Aim of the exercise:
Look through the records and copy each line with the string "handle" in it.

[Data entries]
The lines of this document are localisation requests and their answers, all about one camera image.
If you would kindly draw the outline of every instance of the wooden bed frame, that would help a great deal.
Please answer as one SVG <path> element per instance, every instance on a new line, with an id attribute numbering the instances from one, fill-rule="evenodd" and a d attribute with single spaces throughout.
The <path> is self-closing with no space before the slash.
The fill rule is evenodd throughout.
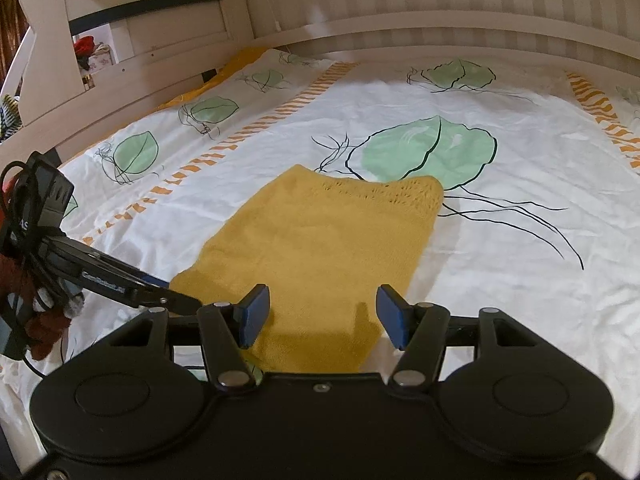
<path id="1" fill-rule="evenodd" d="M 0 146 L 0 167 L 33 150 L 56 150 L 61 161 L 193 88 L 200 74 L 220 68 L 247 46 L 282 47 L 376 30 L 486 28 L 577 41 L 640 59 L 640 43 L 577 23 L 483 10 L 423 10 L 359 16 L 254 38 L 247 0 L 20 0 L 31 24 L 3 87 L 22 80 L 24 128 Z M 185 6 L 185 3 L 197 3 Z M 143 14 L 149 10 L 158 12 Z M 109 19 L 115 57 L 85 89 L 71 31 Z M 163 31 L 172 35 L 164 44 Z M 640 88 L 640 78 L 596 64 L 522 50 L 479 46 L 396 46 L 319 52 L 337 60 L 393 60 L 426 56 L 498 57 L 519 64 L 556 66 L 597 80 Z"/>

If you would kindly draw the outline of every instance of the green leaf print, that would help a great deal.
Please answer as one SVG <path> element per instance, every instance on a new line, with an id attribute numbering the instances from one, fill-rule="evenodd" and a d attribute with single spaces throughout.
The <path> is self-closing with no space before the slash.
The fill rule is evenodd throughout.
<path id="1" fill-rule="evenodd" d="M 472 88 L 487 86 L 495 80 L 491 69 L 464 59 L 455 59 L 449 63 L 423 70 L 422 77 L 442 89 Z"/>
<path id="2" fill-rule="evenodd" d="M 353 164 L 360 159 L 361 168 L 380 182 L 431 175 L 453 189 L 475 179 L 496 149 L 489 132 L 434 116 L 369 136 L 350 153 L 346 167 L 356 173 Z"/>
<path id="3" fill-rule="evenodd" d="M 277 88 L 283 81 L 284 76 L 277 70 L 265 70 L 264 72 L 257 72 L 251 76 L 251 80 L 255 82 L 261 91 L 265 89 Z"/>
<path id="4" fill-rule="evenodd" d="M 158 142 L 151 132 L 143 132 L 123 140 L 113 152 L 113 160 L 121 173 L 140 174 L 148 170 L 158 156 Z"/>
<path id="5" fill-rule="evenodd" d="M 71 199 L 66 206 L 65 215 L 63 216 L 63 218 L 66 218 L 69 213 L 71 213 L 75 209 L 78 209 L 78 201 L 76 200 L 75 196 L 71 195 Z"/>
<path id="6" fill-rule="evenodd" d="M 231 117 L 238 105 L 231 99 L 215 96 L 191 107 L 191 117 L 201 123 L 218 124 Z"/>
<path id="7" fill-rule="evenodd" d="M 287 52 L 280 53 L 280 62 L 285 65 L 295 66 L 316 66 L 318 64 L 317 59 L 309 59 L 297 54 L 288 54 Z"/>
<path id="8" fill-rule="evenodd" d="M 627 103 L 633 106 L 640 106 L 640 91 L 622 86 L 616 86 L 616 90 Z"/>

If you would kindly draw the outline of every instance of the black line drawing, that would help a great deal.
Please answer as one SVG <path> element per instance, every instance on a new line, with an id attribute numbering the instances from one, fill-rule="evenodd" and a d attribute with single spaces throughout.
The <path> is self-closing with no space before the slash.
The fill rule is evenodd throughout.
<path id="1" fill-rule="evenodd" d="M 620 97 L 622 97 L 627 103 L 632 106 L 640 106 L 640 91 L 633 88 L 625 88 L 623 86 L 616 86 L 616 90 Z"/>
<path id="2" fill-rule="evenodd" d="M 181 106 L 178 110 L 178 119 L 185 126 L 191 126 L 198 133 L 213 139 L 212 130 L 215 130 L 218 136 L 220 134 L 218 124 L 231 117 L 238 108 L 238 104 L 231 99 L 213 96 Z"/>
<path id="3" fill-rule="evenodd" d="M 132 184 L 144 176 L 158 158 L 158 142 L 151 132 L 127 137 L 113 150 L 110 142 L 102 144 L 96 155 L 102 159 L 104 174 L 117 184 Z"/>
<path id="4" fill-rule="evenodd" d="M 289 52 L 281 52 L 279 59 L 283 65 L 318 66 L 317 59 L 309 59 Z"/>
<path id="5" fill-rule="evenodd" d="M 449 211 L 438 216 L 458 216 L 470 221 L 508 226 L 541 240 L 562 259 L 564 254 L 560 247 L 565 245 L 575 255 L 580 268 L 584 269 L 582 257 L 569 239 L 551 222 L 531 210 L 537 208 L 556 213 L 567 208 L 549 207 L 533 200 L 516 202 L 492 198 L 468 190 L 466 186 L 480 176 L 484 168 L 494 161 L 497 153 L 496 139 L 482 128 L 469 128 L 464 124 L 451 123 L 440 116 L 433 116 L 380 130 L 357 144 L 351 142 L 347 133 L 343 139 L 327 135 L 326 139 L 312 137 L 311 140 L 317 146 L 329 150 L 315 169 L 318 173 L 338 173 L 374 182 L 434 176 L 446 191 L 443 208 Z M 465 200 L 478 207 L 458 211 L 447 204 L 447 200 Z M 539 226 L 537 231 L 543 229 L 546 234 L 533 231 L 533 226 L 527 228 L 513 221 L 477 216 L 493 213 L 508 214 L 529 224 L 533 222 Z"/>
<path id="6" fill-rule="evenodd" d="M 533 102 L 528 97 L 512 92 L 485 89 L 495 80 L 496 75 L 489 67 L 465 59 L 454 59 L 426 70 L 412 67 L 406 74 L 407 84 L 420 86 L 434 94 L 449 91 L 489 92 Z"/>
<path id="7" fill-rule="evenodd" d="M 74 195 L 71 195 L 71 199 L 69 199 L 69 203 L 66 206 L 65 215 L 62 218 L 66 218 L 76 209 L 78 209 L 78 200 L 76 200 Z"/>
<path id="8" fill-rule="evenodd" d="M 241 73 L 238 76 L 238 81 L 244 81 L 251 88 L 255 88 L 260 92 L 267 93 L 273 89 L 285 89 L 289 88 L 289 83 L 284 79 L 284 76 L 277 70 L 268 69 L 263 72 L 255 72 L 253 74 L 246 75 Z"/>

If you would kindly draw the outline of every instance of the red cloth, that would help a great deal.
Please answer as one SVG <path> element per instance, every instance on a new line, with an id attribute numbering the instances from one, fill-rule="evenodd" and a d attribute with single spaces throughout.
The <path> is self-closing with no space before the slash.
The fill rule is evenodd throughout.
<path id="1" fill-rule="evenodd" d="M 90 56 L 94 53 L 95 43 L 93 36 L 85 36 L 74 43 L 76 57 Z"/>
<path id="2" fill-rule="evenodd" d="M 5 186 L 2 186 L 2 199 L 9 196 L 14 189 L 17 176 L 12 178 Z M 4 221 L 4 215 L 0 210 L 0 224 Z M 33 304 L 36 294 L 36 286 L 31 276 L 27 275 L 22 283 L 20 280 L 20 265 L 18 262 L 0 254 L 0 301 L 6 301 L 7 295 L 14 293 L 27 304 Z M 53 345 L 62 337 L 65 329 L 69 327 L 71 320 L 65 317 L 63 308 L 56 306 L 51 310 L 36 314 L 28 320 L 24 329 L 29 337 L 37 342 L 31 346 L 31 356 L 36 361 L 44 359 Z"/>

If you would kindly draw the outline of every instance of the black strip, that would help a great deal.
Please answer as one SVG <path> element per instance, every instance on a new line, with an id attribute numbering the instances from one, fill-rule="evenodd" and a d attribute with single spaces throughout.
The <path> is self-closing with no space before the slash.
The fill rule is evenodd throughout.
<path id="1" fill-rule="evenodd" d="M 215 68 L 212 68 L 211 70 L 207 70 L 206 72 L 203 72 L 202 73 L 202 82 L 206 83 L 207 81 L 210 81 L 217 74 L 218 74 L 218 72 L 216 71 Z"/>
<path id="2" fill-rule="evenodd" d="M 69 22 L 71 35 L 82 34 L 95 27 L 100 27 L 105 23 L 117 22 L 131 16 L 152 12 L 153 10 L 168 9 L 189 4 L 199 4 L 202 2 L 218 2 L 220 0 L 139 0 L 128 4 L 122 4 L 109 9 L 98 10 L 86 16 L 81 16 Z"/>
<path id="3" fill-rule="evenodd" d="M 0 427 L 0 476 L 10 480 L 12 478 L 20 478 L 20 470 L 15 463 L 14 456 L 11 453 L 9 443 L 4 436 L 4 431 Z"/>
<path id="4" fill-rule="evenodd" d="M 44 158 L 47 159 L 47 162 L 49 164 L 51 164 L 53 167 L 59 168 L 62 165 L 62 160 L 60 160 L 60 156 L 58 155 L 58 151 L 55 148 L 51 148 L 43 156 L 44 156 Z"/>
==
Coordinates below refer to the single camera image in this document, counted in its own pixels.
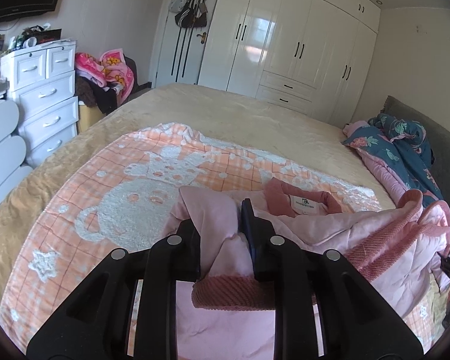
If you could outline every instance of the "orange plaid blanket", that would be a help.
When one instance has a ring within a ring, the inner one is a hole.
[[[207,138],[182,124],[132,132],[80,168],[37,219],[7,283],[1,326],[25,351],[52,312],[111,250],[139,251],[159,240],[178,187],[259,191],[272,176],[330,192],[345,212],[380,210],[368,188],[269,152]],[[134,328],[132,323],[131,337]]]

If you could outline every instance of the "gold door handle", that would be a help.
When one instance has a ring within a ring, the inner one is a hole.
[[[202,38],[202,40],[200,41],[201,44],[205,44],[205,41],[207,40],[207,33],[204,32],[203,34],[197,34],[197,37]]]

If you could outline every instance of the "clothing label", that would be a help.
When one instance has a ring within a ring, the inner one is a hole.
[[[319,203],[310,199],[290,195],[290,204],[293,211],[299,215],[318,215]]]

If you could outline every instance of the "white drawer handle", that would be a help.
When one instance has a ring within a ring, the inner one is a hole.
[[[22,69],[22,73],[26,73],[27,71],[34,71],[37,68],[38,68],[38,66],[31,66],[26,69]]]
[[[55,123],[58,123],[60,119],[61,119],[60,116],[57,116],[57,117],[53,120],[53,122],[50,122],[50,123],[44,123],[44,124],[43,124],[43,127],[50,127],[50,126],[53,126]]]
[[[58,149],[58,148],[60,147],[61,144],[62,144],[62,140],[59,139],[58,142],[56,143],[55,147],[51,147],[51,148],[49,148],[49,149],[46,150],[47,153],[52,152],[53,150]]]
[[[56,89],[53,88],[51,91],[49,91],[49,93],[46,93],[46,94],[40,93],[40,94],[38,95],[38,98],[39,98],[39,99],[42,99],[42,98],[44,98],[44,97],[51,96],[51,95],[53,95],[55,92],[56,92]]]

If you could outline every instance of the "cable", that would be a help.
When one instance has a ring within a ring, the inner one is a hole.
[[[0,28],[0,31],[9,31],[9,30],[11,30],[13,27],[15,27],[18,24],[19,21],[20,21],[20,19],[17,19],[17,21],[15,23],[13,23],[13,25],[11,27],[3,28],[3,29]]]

Solution to the exercise:
If you could outline every instance of the "gold door handle", that would be a help.
If you could outline every instance of the "white drawer handle", that would be a help.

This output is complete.